Work request:
Return all of the data exactly, with nothing left out but the pictures.
Start of Supplied information
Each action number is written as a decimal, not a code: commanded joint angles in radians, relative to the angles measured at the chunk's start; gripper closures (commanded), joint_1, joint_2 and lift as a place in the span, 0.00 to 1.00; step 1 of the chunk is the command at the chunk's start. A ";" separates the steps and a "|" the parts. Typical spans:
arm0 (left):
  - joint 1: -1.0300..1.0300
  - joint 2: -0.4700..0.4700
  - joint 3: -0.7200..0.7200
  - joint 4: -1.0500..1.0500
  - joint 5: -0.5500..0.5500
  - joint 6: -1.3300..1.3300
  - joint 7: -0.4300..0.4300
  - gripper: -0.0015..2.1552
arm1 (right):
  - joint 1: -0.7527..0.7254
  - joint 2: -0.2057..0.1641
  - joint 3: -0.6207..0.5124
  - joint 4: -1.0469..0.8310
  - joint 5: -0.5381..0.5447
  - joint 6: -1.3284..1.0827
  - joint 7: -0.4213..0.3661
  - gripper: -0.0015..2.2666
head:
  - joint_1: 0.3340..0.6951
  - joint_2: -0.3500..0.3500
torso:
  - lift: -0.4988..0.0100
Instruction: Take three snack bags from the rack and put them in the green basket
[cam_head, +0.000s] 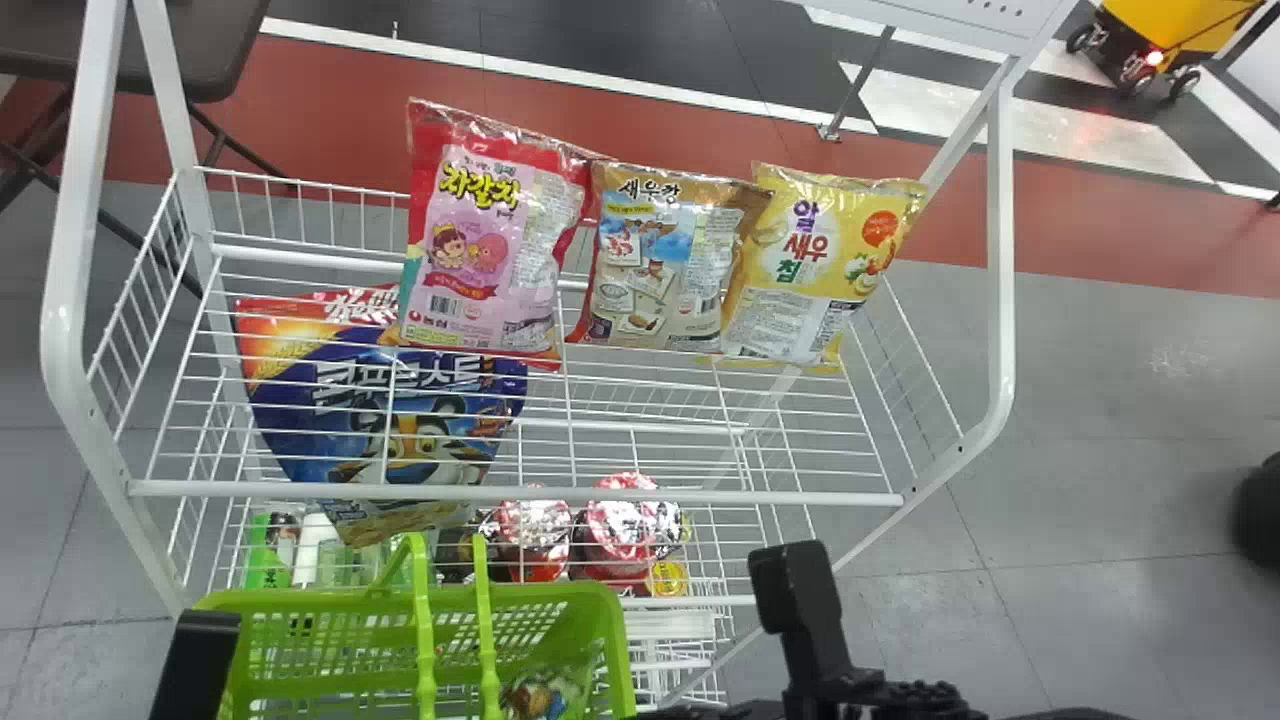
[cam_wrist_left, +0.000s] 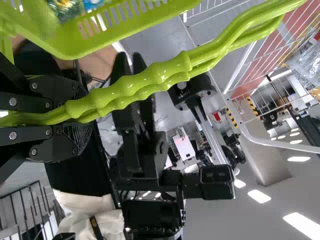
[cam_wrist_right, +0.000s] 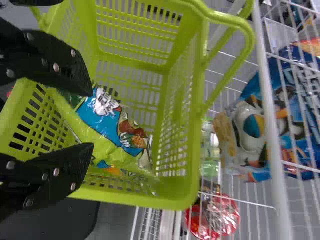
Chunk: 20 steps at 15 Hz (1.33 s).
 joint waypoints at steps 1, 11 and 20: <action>-0.004 0.000 -0.003 0.003 -0.003 0.002 0.002 0.79 | 0.017 0.025 -0.061 -0.006 -0.084 -0.238 0.000 0.02 | 1.00 0.00 | 0.96; -0.005 0.000 -0.015 0.024 -0.011 -0.007 0.002 0.79 | -0.295 0.049 0.007 0.461 -0.121 -1.158 -0.169 0.04 | 1.00 0.00 | 0.96; -0.012 0.003 -0.015 0.035 -0.014 -0.010 -0.015 0.78 | -0.626 0.049 0.079 0.858 -0.124 -1.085 -0.149 0.08 | 1.00 0.11 | 0.96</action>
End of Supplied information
Answer section:
Each action number is written as a decimal, not a code: commanded joint angles in radians, relative to the angles measured at the chunk's start; gripper closures (commanded), joint_1, joint_2 and lift as a place in the span, 0.00 to 1.00; step 1 of the chunk is the command at the chunk's start. A ";" separates the steps and a "|" the parts. Typical spans:
arm0 (left):
  - joint 1: -1.0300..1.0300
  - joint 2: -0.4700..0.4700
  - joint 3: -0.7200..0.7200
  - joint 4: -1.0500..1.0500
  - joint 5: -0.5500..0.5500
  - joint 6: -1.3300..1.3300
  - joint 7: -0.4300..0.4300
  - gripper: -0.0015..2.1552
arm1 (right):
  - joint 1: -0.7527..0.7254
  - joint 2: -0.2057..0.1641
  - joint 3: -0.6207..0.5124
  - joint 4: -1.0469..0.8310
  - joint 5: -0.5381..0.5447
  - joint 6: -1.3284..1.0827
  - joint 7: -0.4213..0.3661
  - gripper: -0.0015..2.2666
head:
  - joint_1: 0.3340..0.6951
  - joint_2: -0.3500..0.3500
torso:
  - lift: -0.4988..0.0100
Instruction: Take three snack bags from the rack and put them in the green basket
[cam_head, +0.000s] 
[cam_wrist_left, +0.000s] 
[cam_wrist_right, +0.000s] 
Chunk: 20 steps at 15 Hz (1.33 s).
 joint waypoints at steps 1, 11 and 20: <action>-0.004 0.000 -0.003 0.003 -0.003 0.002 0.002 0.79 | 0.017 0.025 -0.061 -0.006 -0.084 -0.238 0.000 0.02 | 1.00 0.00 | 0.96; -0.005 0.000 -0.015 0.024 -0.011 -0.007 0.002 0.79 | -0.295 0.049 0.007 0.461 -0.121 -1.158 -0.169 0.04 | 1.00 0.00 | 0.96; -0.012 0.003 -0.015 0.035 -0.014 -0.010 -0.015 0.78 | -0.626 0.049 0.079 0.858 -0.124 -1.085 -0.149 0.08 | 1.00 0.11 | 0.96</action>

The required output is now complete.